→ **DATA SEGMENT**
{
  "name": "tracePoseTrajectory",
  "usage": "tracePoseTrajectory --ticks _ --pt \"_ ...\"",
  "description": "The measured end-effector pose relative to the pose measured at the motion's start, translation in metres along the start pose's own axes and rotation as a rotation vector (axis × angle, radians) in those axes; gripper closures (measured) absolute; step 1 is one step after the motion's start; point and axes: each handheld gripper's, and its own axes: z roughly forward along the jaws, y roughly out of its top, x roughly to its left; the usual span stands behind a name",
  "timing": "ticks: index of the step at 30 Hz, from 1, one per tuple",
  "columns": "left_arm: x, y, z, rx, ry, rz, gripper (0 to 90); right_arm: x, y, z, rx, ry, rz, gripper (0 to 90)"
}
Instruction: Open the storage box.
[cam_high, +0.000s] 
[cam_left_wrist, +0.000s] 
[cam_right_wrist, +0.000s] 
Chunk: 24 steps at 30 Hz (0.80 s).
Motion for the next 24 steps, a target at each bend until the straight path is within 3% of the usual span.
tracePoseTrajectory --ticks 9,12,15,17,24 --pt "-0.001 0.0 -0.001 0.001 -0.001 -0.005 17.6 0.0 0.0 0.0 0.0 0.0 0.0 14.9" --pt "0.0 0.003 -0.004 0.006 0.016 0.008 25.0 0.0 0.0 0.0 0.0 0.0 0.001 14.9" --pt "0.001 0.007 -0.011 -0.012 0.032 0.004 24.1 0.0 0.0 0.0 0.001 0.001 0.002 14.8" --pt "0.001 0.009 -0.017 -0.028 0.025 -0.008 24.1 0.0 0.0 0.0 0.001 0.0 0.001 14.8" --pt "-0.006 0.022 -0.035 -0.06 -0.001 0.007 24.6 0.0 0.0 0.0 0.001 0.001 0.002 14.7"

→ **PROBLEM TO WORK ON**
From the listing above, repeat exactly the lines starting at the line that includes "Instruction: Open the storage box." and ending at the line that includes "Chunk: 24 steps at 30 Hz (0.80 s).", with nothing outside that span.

→ **YOUR SOLUTION**
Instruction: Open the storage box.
[cam_high, +0.000s] 
[cam_left_wrist, +0.000s] 
[cam_right_wrist, +0.000s] 
Chunk: 24 steps at 30 Hz (0.80 s).

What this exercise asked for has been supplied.